Liguria. Introduzione della doppia preferenza di genere e abolizione del listino. Sono questi, in sintesi, i punti focali della proposta di legge elettorale presentata dal gruppo del Partito Democratico in Regione Liguria.

“Intendiamo sanare due evidenti contraddizioni oggi presenti nella legge elettorale regionale: da un lato vogliamo restituire agli elettori la facoltà e soprattutto il diritto di scegliere i propri rappresentanti. Dall’altro vogliamo sradicare una vera e propria vergogna: e cioè il fatto che il nostro sistema elettorale è rimasto uno degli ultimi a non prevedere una norma antidiscriminatoria a tutela del genere. Basta guardare il consiglio regionale oggi per rendersi conto che così non può andare: solo tre donne presenti in Consiglio su trenta consiglieri è una realtà che non possiamo più tollerare”.

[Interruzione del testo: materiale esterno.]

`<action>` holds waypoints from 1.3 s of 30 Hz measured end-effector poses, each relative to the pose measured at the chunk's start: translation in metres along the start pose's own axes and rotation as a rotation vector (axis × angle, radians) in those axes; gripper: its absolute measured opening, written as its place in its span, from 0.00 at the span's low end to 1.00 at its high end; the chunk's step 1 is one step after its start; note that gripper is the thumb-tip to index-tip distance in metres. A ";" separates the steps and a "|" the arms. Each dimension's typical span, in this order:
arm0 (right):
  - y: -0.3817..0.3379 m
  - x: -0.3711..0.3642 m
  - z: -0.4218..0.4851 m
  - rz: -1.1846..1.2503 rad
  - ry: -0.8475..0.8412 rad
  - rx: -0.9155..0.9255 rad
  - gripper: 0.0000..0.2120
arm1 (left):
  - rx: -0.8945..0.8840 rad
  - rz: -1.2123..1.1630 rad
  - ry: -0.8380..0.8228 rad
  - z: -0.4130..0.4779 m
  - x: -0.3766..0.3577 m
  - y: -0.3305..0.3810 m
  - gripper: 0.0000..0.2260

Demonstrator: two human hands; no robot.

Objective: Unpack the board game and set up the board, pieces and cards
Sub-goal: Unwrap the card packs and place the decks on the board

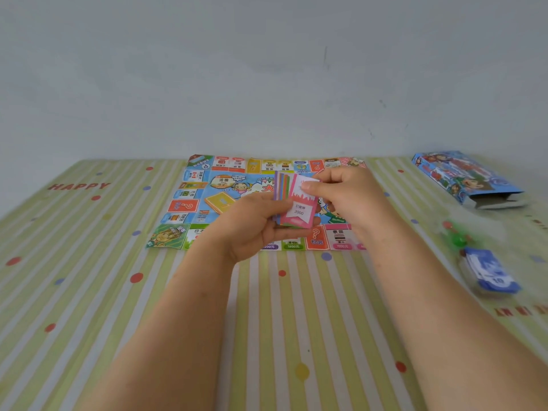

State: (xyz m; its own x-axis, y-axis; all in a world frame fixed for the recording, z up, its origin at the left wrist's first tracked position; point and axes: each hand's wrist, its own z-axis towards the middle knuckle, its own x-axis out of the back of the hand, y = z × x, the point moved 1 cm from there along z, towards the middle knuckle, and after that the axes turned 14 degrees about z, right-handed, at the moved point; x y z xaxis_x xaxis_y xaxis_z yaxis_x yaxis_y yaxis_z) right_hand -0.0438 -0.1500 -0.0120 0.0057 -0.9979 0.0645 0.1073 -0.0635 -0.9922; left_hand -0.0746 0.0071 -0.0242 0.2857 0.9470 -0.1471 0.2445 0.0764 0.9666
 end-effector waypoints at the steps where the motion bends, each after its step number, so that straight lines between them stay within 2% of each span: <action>1: 0.001 0.001 0.000 -0.001 -0.006 -0.006 0.04 | 0.001 0.019 0.017 0.001 0.000 -0.001 0.07; 7: 0.005 0.005 0.003 -0.036 -0.029 -0.053 0.10 | 0.009 0.078 0.101 0.003 0.004 -0.004 0.05; 14: 0.007 0.006 0.005 -0.009 -0.023 -0.067 0.07 | 0.001 0.059 0.110 0.002 0.005 -0.001 0.06; 22: 0.007 0.008 0.006 -0.007 -0.098 -0.092 0.09 | -0.029 0.213 0.188 0.008 0.010 -0.005 0.11; 27: 0.007 0.008 0.006 -0.009 -0.092 -0.109 0.12 | -0.056 0.205 0.202 0.006 0.009 -0.005 0.05; 32: 0.007 0.009 0.005 -0.013 -0.067 -0.097 0.06 | -0.074 0.255 0.256 0.008 0.010 -0.006 0.03; 39: 0.007 0.009 0.006 0.033 -0.068 -0.121 0.04 | -0.095 0.283 0.279 0.011 0.012 -0.008 0.05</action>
State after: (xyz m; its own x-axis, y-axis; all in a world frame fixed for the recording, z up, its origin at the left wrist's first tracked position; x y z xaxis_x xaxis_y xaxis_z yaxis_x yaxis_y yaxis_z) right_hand -0.0373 -0.1592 -0.0178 0.0746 -0.9966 0.0347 -0.0145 -0.0359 -0.9993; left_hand -0.0633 0.0147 -0.0358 0.0637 0.9821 0.1773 0.1023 -0.1832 0.9777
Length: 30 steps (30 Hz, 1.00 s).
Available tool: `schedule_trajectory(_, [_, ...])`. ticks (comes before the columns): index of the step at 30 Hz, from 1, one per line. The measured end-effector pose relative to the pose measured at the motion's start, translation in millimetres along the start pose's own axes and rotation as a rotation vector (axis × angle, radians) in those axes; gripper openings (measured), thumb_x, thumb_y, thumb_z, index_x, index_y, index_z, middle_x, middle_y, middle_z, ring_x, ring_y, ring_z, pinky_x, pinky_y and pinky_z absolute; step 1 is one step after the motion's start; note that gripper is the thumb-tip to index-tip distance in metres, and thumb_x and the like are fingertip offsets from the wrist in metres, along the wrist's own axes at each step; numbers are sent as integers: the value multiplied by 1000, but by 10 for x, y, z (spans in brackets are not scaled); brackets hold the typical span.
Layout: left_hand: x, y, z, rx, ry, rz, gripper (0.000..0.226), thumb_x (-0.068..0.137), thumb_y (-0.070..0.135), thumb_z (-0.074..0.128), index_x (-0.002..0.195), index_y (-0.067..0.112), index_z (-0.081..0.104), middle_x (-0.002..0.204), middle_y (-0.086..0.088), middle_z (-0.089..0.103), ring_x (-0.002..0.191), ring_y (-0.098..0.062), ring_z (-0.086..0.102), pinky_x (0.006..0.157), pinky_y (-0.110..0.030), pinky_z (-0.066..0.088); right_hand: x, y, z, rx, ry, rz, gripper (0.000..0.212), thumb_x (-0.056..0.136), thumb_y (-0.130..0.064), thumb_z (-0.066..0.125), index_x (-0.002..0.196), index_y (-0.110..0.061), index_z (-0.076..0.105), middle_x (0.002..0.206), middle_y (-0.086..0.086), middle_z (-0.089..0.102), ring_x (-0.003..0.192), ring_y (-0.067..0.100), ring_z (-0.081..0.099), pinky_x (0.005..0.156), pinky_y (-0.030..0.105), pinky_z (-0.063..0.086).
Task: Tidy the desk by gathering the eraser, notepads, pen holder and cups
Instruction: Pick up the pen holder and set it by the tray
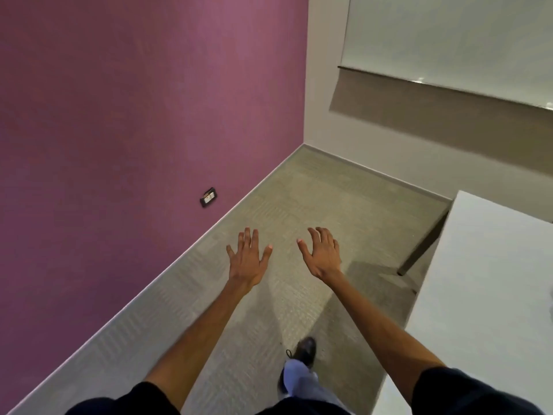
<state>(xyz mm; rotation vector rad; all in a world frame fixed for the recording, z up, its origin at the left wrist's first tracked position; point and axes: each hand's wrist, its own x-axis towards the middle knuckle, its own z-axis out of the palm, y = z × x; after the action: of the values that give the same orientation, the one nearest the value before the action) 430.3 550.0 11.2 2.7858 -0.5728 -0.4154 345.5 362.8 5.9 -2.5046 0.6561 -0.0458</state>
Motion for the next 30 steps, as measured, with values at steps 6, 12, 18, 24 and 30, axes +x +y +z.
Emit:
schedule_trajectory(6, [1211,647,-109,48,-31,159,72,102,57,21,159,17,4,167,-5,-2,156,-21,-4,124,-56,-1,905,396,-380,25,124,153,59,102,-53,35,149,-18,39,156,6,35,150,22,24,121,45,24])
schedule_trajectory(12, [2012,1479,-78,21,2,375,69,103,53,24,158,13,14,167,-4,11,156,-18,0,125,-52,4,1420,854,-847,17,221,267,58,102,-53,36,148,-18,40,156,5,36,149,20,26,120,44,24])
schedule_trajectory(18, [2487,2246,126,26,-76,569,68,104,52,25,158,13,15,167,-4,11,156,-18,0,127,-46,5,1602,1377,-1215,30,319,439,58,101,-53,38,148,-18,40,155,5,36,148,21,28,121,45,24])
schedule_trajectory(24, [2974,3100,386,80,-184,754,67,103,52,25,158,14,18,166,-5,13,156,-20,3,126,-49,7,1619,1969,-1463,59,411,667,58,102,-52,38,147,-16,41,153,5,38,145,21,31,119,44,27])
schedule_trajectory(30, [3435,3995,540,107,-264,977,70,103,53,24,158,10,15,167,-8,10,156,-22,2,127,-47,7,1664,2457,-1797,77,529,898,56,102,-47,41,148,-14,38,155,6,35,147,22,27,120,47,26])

“Vogliamo essere chiari: queste due contraddizioni (listino dei nominati e assenza di una tutela di genere) oggi presenti nella legge elettorale vanno superate entrambe. Non accetteremo compromessi al ribasso: non voteremo nessuna proposta di legge che non includa anche la doppia preferenza di genere. Per due motivi: il primo uno di civiltà, perché non possiamo essere il fanalino di coda delle Regioni italiane nel prevedere una adeguata rappresentanza per ogni genere”.

“In secondo luogo, visto che ci accingiamo a fare una modifica sostanziale della legge elettorale (questo comporta l’abolizione del listino), non possiamo non uniformarci agli indirizzi previsti dal legislatore nazionale che prevede esplicitamente la doppia preferenza di genere. Se non lo si fa la legge è impugnabile e con essa anche il risultato delle elezioni. Vorremmo evitare di finire in un grande pasticcio”.

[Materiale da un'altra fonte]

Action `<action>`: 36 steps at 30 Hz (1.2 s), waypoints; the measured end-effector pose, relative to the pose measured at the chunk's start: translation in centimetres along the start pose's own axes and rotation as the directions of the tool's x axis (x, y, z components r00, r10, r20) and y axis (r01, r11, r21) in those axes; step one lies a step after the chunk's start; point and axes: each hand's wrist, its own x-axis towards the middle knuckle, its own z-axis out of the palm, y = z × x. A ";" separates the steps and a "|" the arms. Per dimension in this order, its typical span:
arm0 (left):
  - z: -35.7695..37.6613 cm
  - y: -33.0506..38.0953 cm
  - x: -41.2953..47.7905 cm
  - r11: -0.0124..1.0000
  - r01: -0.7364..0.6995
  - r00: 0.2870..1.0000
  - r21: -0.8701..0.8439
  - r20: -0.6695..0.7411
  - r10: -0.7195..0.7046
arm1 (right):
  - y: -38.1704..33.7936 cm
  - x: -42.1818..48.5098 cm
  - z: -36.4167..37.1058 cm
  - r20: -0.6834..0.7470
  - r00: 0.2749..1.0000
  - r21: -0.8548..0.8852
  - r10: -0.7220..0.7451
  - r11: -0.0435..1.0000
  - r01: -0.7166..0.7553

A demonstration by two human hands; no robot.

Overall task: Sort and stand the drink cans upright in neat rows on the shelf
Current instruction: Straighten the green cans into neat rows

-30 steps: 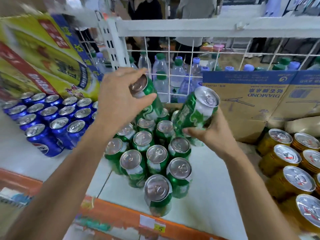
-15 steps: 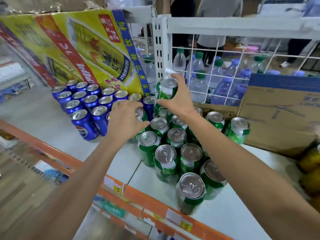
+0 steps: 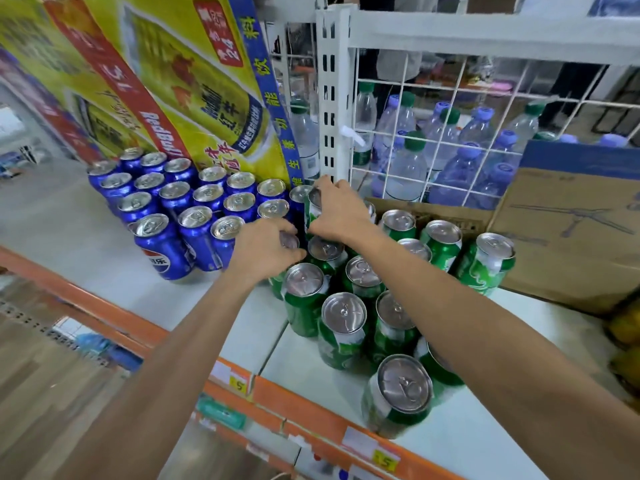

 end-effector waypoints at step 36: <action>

“Nella nostra proposta attribuiamo subito tutti e trenta i consiglieri regionali. Chi vince con il minimo scarto di voti conquista comunque una maggioranza di 16 consiglieri più il presidente. Alla minoranza ne spettano invece 14. Crediamo che in questo modo venga garantita sia la governabilità, superando l’incertezza dell’attuale legge elettorale, sia un’adeguata rappresentanza della minoranza”.

E i consiglieri regionali del Pd aggiungono: “Non abbiamo nulla contro il ballottaggio previsto dal Movimento 5 Stelle, ma pensiamo che dovendo trovare una larga maggioranza in Consiglio regionale per approvare la legge sia preferibile concentrarsi su alcune puntuali modifiche sostanziali, piuttosto che su un disegno di legge elettorale completamente diverso da quello attuale su cui difficilmente troveremo il consenso della maggioranza”.

“Siamo ovviamente aperti al confronto e a eventuali modifiche, pur con l’impostazione appena descritta (due no chiaro al listino dei nominati e alle discriminazioni di genere). Non ci troviamo d’accordo però a modifiche che prevedano aumenti di spesa pubblica”.

“La norma suggerita da Toti che prevede le automatiche dimissioni degli assessori e il subentro dei primi dei non eletti è destinata a ingenerare circa 800.000 euro di spesa in più all’anno (e quindi oltre 4 milioni di euro in un intero mandato). Non siamo d’accordo”.

“Ora aspettiamo la proposta della maggioranza. Vediamo se dalle parole si passa anche ai fatti. Il tempo per discutere c’è. Bisogna che da parte di tutti ci sia anche una chiara volontà politica e non prevalga, come al solito, il riflesso condizionato della conservazione dell’esistente. Per modificare l’attuale legge elettorale serve una maggioranza qualificata di 21 consiglieri” conclude il gruppo Pd in Regione.